→ Directions: Count how many lines of the data include "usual". The answer is that number and nothing else.

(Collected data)
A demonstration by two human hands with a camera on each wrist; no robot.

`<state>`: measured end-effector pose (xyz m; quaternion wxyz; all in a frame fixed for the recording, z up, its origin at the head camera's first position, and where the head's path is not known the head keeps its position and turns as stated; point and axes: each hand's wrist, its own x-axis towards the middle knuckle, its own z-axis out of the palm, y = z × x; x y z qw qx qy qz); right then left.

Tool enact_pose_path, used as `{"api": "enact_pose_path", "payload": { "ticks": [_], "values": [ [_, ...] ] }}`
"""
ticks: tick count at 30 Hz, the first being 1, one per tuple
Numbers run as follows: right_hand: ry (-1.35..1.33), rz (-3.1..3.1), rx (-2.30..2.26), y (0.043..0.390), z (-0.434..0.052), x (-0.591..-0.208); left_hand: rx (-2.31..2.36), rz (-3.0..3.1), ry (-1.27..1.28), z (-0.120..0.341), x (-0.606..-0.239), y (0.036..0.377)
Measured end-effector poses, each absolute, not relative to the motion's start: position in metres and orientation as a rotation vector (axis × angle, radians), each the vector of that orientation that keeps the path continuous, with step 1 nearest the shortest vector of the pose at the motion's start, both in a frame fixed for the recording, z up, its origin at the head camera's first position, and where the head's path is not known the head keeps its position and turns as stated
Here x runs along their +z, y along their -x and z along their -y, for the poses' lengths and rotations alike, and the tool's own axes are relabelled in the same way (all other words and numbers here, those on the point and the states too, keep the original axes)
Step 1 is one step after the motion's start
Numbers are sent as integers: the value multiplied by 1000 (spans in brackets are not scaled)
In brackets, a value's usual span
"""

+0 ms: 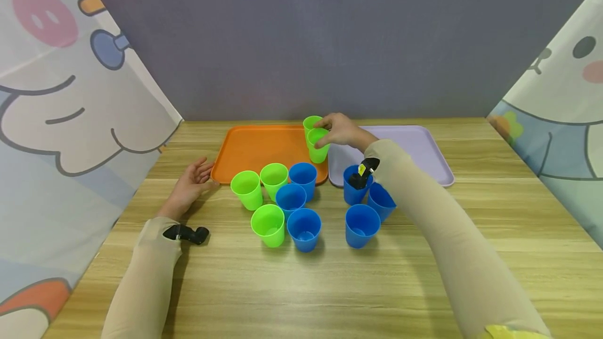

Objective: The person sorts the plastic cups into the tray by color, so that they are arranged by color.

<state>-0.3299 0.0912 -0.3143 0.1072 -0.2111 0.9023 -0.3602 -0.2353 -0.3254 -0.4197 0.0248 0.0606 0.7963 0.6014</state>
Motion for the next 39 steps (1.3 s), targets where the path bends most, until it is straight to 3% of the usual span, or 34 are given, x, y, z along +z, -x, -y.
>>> {"api": "enact_pose_path", "payload": {
  "ticks": [39],
  "values": [
    [622, -2624, -1116, 325, -92, -313, 1873, -2461, -195, 324, -419, 233]
  ]
}}
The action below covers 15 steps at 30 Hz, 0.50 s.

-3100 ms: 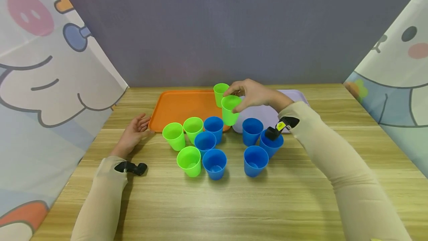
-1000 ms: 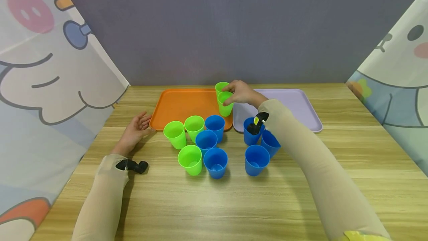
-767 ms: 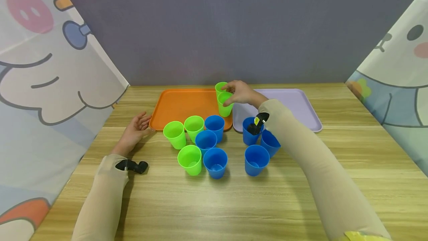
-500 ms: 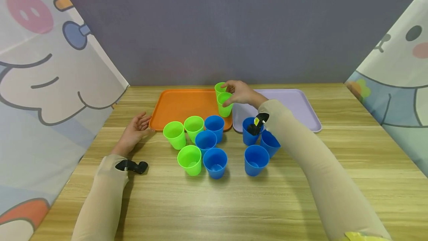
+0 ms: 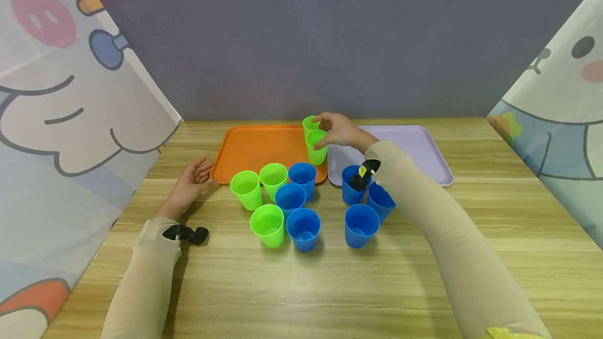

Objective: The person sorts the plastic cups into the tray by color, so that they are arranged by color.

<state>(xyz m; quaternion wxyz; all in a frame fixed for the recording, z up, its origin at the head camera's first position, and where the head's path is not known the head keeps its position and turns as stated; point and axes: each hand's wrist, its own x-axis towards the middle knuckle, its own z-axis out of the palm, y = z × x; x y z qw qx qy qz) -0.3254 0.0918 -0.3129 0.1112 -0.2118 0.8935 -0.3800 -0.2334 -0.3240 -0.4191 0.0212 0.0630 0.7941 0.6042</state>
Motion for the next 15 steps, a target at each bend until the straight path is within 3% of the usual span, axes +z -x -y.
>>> {"api": "enact_pose_path", "payload": {
  "ticks": [15],
  "values": [
    [669, -2611, -1239, 320, -95, -301, 1871, -2451, -183, 323, -419, 234]
  ]
}}
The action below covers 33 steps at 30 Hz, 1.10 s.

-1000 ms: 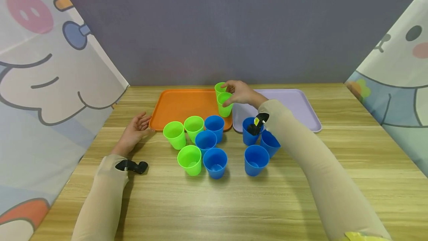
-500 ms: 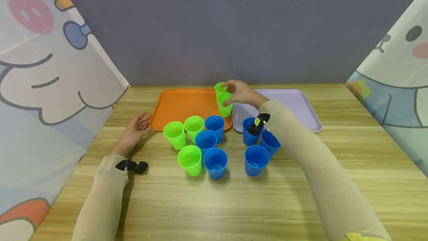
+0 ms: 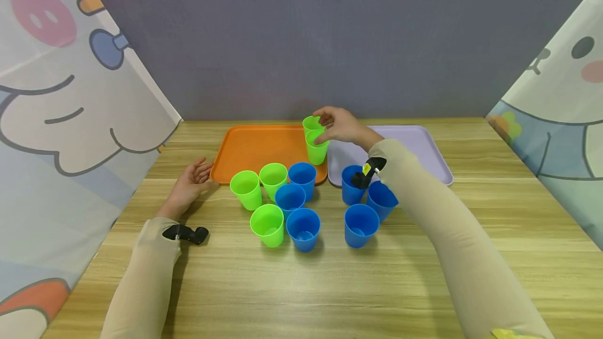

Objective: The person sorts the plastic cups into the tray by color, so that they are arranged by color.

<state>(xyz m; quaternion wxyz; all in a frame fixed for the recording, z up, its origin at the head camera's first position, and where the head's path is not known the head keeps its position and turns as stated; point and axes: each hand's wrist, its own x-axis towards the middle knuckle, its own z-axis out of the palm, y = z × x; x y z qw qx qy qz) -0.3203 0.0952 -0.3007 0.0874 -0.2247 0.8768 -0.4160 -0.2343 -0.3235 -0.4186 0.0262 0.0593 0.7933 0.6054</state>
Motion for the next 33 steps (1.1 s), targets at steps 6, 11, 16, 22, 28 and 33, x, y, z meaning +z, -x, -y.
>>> {"api": "enact_pose_path", "payload": {
  "ticks": [6, 11, 16, 22, 28, 33],
  "values": [
    [710, -2600, -1246, 316, -89, -294, 1866, -2459, -178, 323, -417, 234],
    [781, -2553, -1267, 312, -79, -293, 1862, -2462, -180, 323, -417, 234],
    [842, -2506, -1257, 305, -68, -292, 1851, -2473, -180, 323, -417, 234],
    [916, -2445, -1221, 298, -54, -296, 1841, -2483, -180, 323, -417, 234],
    [1039, -2369, -1178, 291, -41, -303, 1843, -2482, -183, 323, -417, 234],
    [1093, -2305, -1150, 288, -34, -308, 1844, -2486, -184, 323, -418, 234]
  ]
}}
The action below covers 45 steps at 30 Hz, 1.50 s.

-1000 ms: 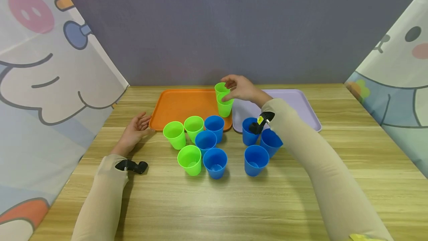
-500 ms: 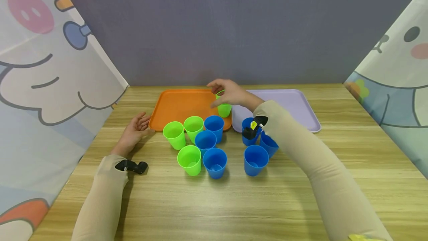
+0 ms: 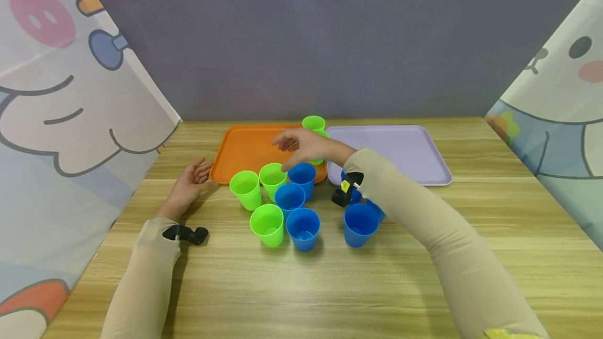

→ Exercise result: 3